The Arc is disappointed that the bill also retains the $19 billion cut of the enhanced federal match in the Community First Choice Option, which is a permanent program that provides an enhanced federal match to any state that chooses the option to provide additional personal assistance services. Instead, the Senate bill includes a new home and community based demonstration program. A total of $8 billion is available over four years to a limited number of states. This is a woefully inadequate response to the deep cuts to Medicaid and the threat that poses to home and community based services.
In addition, the Graham Cassidy plan ends the Medicaid expansion and the current tax credits and cost sharing reductions that assist low income individuals purchase health insurance in 2020, replacing this assistance with a block grant that would reduce funding by $239 billion by 2026. After 2026, there would be no federal funding to help the millions of Americans, including millions with disabilities, who rely on Medicaid expansion and marketplace coverage to access health care. These are people who previously fell through the cracks in our system, such as individuals with disabilities in a mandatory waiting period before their Medicare coverage begins and millions of people with a behavioral health condition who previously had no pathway to steady coverage.

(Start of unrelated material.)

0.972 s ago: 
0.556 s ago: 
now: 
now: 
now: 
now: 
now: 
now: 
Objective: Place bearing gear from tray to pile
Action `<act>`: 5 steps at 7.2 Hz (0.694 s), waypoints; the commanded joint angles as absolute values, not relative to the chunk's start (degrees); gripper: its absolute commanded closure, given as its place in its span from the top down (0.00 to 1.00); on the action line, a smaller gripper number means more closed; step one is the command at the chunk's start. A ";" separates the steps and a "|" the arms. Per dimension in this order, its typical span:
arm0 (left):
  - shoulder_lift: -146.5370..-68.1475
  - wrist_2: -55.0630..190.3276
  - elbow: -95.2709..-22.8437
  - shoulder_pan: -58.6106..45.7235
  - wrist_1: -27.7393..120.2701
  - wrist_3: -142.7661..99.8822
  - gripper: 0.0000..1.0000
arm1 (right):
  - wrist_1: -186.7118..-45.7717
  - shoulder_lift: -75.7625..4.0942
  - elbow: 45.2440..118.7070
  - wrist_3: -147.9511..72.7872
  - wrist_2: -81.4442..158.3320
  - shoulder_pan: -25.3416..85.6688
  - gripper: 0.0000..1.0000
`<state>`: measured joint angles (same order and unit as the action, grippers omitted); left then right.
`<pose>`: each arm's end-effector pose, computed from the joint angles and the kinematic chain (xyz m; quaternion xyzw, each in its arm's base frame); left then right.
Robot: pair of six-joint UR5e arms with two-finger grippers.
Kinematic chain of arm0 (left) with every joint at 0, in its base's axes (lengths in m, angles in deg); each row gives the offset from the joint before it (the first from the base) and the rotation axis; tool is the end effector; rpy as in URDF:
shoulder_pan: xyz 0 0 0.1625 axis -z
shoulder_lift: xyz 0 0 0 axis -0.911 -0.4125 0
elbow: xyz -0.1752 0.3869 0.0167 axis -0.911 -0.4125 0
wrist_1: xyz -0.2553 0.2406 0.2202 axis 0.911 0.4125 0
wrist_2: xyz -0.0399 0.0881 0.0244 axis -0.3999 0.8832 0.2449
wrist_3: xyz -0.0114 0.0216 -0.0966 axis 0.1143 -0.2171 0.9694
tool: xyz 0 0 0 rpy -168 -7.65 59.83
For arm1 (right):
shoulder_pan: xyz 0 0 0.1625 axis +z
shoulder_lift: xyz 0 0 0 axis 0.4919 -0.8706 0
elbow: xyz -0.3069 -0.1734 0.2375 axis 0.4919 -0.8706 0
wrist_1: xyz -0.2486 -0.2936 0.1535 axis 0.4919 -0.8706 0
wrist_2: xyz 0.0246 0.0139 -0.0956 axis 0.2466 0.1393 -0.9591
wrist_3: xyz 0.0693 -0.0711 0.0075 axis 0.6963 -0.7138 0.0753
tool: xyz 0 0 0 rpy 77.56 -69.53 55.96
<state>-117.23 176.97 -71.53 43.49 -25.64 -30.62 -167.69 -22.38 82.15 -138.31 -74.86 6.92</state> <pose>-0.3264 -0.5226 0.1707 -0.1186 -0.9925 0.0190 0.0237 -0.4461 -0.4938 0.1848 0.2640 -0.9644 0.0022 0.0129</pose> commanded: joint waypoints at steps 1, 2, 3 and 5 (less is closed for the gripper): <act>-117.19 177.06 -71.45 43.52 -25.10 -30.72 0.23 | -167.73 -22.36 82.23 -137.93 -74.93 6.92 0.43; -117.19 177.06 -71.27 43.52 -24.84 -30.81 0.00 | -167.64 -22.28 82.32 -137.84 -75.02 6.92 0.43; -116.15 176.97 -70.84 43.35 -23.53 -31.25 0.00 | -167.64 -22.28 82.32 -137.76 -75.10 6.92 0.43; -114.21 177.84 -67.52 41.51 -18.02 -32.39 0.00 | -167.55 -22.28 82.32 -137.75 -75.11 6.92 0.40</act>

Also, millions of family caregivers who work caring for a child or older adult with a disability and hundreds of thousands of low wage direct care workers who serve people with disabilities gained coverage through the Medicaid expansion. Medicaid expansion helps stabilize our long-term care support networks by keeping caregivers healthy and reducing turnover.

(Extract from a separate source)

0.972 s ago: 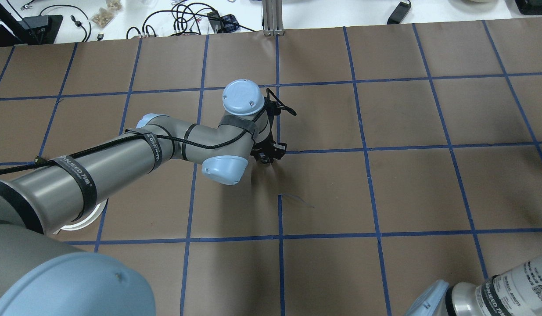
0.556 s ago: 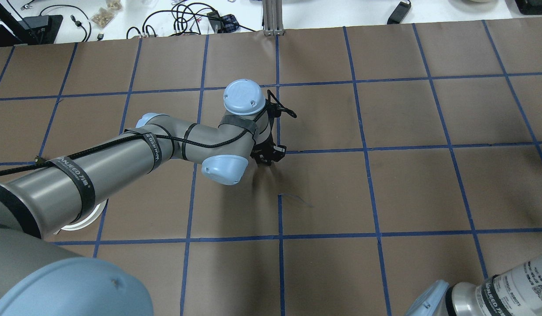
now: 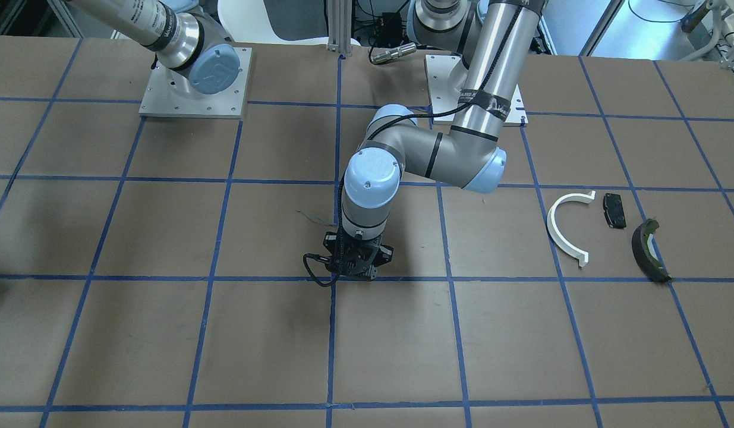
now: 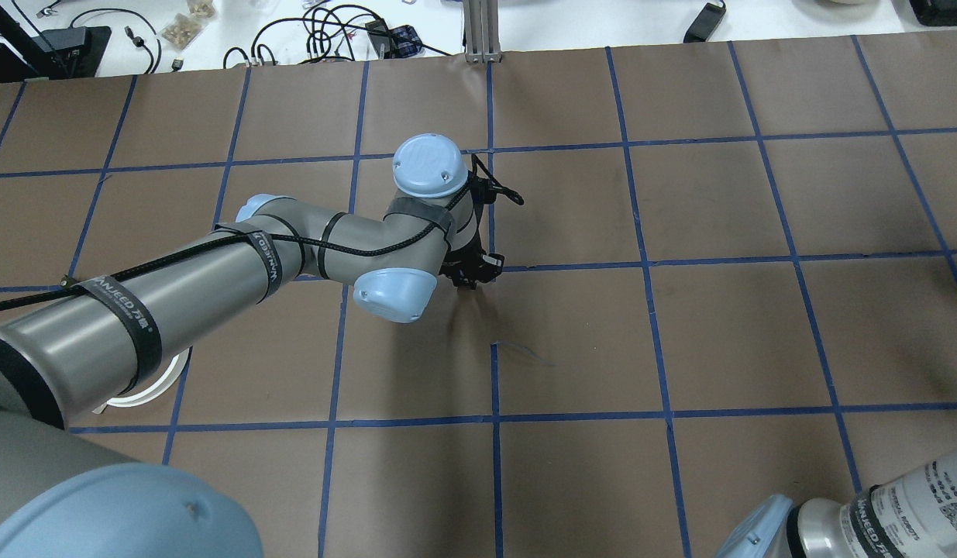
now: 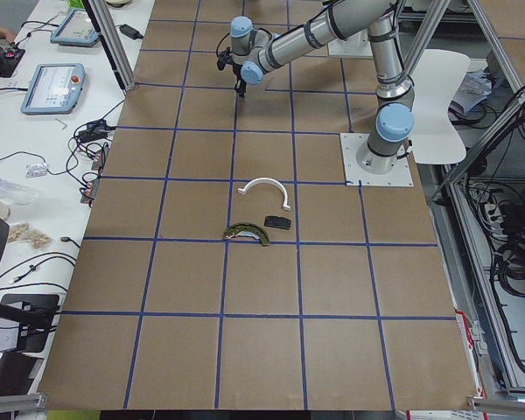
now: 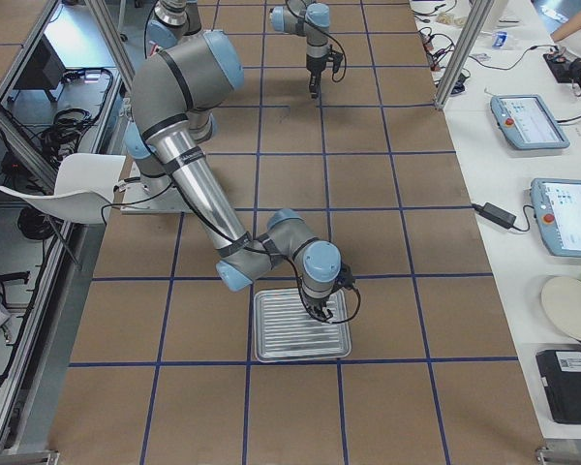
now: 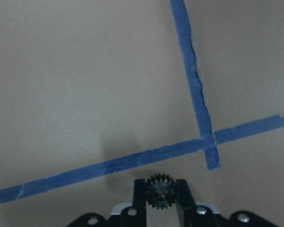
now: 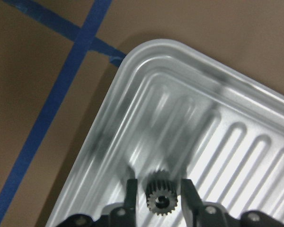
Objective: Place bearing gear from tray to pile
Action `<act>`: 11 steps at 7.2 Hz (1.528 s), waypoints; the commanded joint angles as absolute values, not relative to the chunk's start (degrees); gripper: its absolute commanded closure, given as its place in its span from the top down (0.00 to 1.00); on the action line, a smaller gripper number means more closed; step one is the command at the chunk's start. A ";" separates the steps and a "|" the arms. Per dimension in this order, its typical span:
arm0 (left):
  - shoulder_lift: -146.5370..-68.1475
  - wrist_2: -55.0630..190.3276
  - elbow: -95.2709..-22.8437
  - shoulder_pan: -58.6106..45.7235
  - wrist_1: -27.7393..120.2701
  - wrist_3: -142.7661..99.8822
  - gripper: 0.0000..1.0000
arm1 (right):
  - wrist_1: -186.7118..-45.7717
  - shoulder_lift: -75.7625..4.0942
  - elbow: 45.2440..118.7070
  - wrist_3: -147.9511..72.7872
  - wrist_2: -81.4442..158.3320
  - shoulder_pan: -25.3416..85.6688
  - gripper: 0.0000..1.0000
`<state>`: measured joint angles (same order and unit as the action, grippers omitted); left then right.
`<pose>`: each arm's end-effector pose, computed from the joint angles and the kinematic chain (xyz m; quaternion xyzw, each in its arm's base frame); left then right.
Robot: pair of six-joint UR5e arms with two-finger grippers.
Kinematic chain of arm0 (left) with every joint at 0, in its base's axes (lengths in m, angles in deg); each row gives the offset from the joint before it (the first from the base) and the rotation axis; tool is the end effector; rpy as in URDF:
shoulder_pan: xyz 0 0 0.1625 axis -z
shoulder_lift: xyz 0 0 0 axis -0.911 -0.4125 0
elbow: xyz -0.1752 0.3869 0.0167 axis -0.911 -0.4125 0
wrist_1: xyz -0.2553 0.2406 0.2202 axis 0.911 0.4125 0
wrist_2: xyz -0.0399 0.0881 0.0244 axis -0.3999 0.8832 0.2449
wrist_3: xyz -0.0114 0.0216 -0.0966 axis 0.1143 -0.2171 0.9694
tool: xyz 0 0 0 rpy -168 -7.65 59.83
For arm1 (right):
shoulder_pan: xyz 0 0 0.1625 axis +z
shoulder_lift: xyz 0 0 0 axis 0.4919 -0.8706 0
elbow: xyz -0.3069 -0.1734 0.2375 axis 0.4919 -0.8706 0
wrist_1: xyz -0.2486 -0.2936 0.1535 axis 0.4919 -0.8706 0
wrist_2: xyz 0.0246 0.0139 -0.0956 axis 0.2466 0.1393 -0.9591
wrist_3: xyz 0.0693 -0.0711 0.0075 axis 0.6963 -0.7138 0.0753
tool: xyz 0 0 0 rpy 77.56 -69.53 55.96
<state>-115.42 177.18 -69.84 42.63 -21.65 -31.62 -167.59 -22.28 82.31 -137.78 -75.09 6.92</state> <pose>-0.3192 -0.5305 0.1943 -0.1197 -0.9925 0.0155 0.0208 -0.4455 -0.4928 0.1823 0.2595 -0.9657 -0.0007 0.0107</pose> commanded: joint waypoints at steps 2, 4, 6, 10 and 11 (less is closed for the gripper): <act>-111.40 185.05 -60.93 34.95 -4.51 -37.63 0.00 | -167.55 -22.28 82.41 -137.75 -75.19 6.92 0.39; -108.50 185.49 -59.14 24.33 -0.86 -46.48 0.00 | -167.55 -22.54 82.23 -137.58 -75.46 6.92 0.15; -107.61 185.06 -61.33 11.50 -0.84 -56.16 0.00 | -166.68 -23.85 81.80 -137.06 -75.37 6.92 0.14; -105.51 184.70 -68.44 -7.06 -3.66 -76.74 0.00 | -155.09 -36.92 82.14 -118.91 -73.88 15.92 0.15; -105.59 183.66 -70.37 -9.28 -3.83 -77.65 0.00 | -152.11 -40.00 82.14 -111.55 -73.79 20.67 0.15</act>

Likewise, marketplace coverage ensures that people with disabilities can buy comprehensive and affordable health care and have equal access to much needed health care including examinations, therapies to regain abilities after an illness or injury, and affordable medications. We have serious concerns about the Graham Cassidy private market provisions, including the state waiver authority to eliminate protections for people with pre-existing conditions (including people with disabilities), older adults, and people who need access to essential health benefits. The nondiscrimination provisions and health insurance reforms, the expanded access to long term supports and services, and the expanded availability of comprehensive and affordable health care have helped many more individuals with disabilities live in the community and be successful in school and the work place. No longer do individuals with disabilities and their families have to make very difficult choices about whether to pay their mortgage, declare bankruptcy, or choose between buying groceries and paying for needed medications.
The lives and independence of people with disabilities are on the line. The Arc urges you to oppose the Graham Cassidy plan to preserve health care and access to community living provided under Medicaid.
The Arc is the largest national community-based organization advocating for and serving people with intellectual and developmental disabilities and their families. We have more than 650 state and local chapters across the United States.